- TASK DETAILS:
With no omissions, write out every record given below.

- INPUT RECORDS:

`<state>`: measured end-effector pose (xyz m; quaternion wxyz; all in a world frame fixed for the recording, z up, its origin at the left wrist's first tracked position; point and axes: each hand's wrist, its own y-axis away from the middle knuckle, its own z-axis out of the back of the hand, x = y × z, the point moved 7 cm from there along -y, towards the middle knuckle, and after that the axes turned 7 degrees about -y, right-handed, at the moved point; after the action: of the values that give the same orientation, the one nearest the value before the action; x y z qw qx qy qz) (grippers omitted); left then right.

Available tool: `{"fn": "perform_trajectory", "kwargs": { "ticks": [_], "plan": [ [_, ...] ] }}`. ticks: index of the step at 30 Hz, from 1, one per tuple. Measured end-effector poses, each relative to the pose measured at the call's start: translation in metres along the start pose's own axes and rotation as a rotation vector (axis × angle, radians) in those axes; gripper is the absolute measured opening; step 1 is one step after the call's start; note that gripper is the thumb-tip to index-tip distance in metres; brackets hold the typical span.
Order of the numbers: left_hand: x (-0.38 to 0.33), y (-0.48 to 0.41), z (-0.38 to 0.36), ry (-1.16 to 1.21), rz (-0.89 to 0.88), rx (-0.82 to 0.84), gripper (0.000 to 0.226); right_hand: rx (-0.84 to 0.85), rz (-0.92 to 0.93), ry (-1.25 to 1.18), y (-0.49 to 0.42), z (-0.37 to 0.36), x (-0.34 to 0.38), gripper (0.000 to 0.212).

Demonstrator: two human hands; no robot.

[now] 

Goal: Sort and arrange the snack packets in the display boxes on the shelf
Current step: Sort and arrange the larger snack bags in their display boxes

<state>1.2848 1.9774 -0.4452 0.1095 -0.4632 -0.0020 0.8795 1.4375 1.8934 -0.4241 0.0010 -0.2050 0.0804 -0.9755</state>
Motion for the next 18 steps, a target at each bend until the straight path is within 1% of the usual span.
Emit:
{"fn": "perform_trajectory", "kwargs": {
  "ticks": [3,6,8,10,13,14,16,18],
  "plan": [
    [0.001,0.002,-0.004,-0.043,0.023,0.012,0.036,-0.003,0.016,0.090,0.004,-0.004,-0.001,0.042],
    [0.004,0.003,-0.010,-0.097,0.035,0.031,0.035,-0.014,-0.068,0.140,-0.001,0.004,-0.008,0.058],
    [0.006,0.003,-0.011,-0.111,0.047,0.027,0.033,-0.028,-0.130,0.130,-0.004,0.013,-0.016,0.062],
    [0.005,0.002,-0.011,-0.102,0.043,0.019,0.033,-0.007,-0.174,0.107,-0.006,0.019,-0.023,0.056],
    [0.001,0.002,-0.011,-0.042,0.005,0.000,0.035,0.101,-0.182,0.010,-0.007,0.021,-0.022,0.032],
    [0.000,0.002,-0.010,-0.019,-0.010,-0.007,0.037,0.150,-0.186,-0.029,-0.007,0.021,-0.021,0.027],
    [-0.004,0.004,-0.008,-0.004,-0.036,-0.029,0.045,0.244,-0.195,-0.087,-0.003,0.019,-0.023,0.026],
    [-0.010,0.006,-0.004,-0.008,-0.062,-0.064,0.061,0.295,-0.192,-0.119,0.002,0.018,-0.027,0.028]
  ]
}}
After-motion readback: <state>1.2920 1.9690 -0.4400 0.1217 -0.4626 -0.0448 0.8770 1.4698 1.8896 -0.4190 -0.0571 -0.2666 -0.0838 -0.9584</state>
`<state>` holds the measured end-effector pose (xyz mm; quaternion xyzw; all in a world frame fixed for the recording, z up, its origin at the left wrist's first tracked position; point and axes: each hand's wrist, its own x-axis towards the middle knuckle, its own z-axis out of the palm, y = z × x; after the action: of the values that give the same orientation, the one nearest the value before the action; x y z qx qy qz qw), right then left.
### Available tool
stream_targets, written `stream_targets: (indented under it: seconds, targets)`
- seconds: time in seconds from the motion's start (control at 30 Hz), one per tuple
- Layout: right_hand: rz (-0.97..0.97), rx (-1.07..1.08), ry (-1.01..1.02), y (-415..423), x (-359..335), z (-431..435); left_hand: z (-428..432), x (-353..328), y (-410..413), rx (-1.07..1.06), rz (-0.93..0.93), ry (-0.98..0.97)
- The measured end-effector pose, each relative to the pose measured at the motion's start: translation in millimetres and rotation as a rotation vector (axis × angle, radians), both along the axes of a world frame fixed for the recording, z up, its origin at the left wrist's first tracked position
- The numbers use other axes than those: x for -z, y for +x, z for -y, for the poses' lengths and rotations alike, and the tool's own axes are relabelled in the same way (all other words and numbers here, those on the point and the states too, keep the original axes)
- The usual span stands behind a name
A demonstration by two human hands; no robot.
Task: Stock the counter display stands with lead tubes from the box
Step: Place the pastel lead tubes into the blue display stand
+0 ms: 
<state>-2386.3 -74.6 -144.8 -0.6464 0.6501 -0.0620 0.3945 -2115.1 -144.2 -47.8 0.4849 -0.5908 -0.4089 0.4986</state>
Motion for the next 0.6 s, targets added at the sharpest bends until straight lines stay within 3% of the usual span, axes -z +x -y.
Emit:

- EXERCISE RESULT:
`<state>`: measured end-effector pose (xyz m; quaternion wxyz; all in a world frame fixed for the recording, z up, its origin at the left wrist's first tracked position; point and axes: each hand's wrist, its own y-axis away from the middle knuckle, its own z-axis out of the back of the hand, x = y × z, the point moved 7 cm from there along -y, towards the middle knuckle, and after that the axes turned 7 degrees about -y, right-handed, at the moved point; after the action: of the values that give the same orientation, the one nearest the value before the action; x y z qw qx qy qz) (grippers omitted); left then right.

Available tool: `{"fn": "perform_trajectory", "kwargs": { "ticks": [_], "plan": [ [_, ...] ] }}`. ticks: index of the step at 30 Hz, from 1, one per tuple. Measured end-effector poses, each relative to the pose measured at the call's start: translation in metres along the start pose's own axes and rotation as a rotation vector (axis × angle, radians) in those axes; gripper is the absolute measured opening; step 1 is one step after the call's start; note that gripper is the thumb-tip to index-tip distance in metres; brackets hold the typical span.
Order of the numbers: left_hand: x (-0.38 to 0.33), y (-0.48 to 0.41), z (-0.38 to 0.36), ry (-1.16 to 1.21), rz (-0.89 to 0.88), rx (-0.82 to 0.84), gripper (0.000 to 0.226); right_hand: rx (-0.84 to 0.85), rz (-0.92 to 0.93), ry (-1.25 to 1.18), y (-0.49 to 0.42), z (-0.37 to 0.36), x (-0.34 to 0.38), gripper (0.000 to 0.212).

Demonstrator: two human hands; no robot.

[now] 

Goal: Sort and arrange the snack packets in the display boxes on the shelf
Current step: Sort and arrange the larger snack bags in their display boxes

<state>1.2848 1.9774 -0.4452 0.1095 -0.4632 -0.0020 0.8795 1.4375 1.8934 -0.4241 0.0010 -0.2050 0.0804 -0.9755</state>
Motion for the next 18 steps, a target at each bend until the straight path is within 1% of the usual span.
Emit:
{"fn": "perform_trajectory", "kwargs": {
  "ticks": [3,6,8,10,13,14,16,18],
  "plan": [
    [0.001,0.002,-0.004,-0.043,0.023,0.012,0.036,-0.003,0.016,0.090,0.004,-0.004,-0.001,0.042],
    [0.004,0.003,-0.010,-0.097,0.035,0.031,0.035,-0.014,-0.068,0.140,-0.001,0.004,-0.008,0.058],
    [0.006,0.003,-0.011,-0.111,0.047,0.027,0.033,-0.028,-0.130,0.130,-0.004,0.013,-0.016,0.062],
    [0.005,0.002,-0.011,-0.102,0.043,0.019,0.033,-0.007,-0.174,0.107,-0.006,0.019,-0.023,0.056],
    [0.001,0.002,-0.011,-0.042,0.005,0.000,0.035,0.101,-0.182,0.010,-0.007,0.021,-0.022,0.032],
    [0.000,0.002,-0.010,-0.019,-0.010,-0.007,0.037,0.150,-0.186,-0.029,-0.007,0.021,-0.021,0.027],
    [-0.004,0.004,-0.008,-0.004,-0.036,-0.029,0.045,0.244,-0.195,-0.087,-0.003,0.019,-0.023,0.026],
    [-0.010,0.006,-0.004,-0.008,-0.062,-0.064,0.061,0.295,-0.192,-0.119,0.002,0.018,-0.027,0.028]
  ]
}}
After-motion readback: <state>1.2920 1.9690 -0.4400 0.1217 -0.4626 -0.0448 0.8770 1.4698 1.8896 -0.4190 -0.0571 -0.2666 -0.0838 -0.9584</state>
`<state>` holds the measured end-effector pose (xyz mm; quaternion xyzw; all in a world frame fixed for the recording, z up, its origin at the left wrist's first tracked position; point and axes: each hand's wrist, its own x-axis towards the middle knuckle, its own z-axis out of the palm, y = z × x; after the action: of the values that give the same orientation, the one nearest the value before the action; x y z qx qy qz qw), right then left.
### Available tool
stream_targets, written `stream_targets: (indented under it: seconds, targets)`
- seconds: time in seconds from the motion's start (control at 30 Hz), one per tuple
- Layout: right_hand: rz (-0.97..0.97), rx (-1.07..1.08), ry (-1.01..1.02), y (-415..423), x (-359..335), z (-431..435); left_hand: z (-428..432), x (-353..328), y (-410..413), rx (-1.07..1.06), rz (-0.93..0.93), ry (-0.98..0.97)
- The measured end-effector pose, each relative to the pose measured at the motion's start: translation in millimetres and rotation as a rotation vector (axis × angle, radians), both along the axes of a world frame fixed for the recording, z up, its origin at the left wrist's first tracked position
- The numbers use other axes than those: x for -z, y for +x, z for -y, for the poses' lengths and rotations alike, and the tool's own axes are relabelled in the same way (all other words and numbers here, those on the point and the states too, keep the original axes)
- The usual span stands behind a name
A demonstration by two human hands; no robot.
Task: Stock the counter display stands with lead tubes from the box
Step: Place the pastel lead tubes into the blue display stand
+0 ms: 
<state>-2386.3 -74.6 -144.8 -0.6464 0.6501 -0.0620 0.3945 -2115.1 -144.2 -47.8 0.4849 -0.5908 -0.4089 0.4986</state>
Motion for the next 0.6 s, targets added at the sharpest bends until straight lines stay within 3% of the usual span, axes -z +x -y.
Emit:

No additional response is required.